Signed-off-by: Fangyu Yu <fangyu.yu@linux.alibaba.com>
---
 Documentation/virt/kvm/api.rst | 18 ++++++++++++++++++
 arch/riscv/kvm/vm.c            | 26 ++++++++++++++++++++++++--
 include/uapi/linux/kvm.h       |  1 +
 3 files changed, 43 insertions(+), 2 deletions(-)

diff --git a/Documentation/virt/kvm/api.rst b/Documentation/virt/kvm/api.rst
index 01a3abef8abb..9d0794b174c7 100644
--- a/Documentation/virt/kvm/api.rst
+++ b/Documentation/virt/kvm/api.rst
@@ -8765,6 +8765,24 @@ helpful if user space wants to emulate instructions which are not
 This capability can be enabled dynamically even if VCPUs were already
 created and are running.
 
+7.47 KVM_CAP_RISCV_SET_HGATP_MODE
+---------------------------------
+
+:Architectures: riscv
+:Type: VM
+:Parameters: args[0] contains the requested HGATP mode
+:Returns:
+  - 0 on success.
+  - -EINVAL if args[0] is outside the range of HGATP modes supported by the
+    hardware.
+  - -EBUSY if vCPUs have already been created for the VM, if the VM has any
+    non-empty memslots, or if the capability has already been set for the VM.
+
+This capability allows userspace to explicitly select the HGATP mode for
+the VM. The selected mode must be less than or equal to the maximum HGATP
+mode supported by the hardware.
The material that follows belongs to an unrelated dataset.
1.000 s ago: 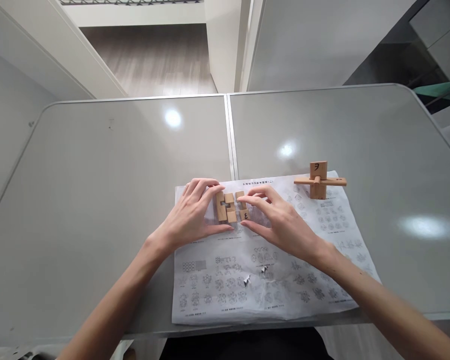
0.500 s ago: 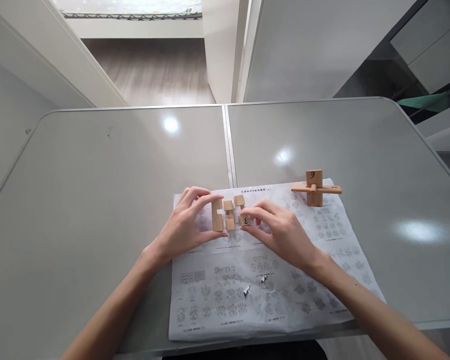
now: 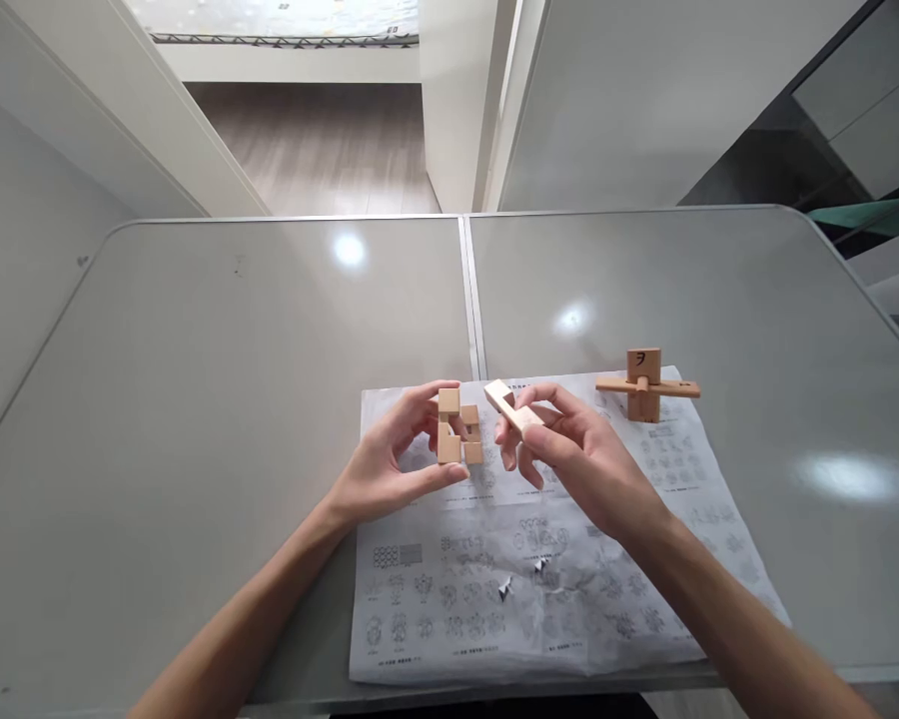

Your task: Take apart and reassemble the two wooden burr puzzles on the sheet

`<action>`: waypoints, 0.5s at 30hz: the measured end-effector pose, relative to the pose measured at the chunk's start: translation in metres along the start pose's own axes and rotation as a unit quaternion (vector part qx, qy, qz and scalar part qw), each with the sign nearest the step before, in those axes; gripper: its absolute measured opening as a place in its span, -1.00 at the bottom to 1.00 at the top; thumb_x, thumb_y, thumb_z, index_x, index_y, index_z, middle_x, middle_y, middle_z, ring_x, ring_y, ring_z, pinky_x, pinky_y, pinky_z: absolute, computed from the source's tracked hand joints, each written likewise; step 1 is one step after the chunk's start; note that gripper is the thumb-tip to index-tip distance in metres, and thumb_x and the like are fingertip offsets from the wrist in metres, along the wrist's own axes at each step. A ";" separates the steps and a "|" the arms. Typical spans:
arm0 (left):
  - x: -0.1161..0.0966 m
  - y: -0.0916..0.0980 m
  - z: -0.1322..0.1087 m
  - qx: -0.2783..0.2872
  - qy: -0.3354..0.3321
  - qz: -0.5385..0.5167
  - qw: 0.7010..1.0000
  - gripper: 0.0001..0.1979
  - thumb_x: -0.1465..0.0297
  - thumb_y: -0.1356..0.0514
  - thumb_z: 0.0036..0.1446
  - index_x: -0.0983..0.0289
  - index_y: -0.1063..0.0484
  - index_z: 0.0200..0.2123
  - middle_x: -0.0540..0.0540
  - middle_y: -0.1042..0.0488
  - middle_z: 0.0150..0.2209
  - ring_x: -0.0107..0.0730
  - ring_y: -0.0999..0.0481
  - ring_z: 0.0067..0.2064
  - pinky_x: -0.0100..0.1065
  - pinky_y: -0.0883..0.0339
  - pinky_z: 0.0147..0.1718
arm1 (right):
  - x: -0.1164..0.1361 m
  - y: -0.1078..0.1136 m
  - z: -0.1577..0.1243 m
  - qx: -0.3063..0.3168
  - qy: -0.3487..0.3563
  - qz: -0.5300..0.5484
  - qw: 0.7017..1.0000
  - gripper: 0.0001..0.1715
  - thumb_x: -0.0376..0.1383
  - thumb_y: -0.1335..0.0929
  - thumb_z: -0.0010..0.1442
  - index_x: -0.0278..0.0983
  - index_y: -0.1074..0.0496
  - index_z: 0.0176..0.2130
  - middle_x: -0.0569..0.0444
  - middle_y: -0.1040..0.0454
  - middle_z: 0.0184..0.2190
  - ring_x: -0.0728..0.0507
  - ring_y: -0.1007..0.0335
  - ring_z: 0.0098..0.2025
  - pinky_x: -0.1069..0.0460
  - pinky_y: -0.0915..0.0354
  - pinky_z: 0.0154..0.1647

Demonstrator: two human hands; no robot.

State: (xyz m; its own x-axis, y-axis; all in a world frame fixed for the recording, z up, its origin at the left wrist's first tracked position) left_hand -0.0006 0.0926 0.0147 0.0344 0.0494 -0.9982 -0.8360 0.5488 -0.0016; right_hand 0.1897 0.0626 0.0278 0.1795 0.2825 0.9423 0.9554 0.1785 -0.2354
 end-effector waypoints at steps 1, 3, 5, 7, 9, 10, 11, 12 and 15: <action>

This capability must be enabled before
+creating any vCPUs, and can only be set once per VM.
+
 8. Other capabilities.
 ======================
 
diff --git a/arch/riscv/kvm/vm.c b/arch/riscv/kvm/vm.c
index 4b2156df40fc..7bc9b193dcaa 100644
--- a/arch/riscv/kvm/vm.c
+++ b/arch/riscv/kvm/vm.c
@@ -202,6 +202,9 @@ int kvm_vm_ioctl_check_extension(struct kvm *kvm, long ext)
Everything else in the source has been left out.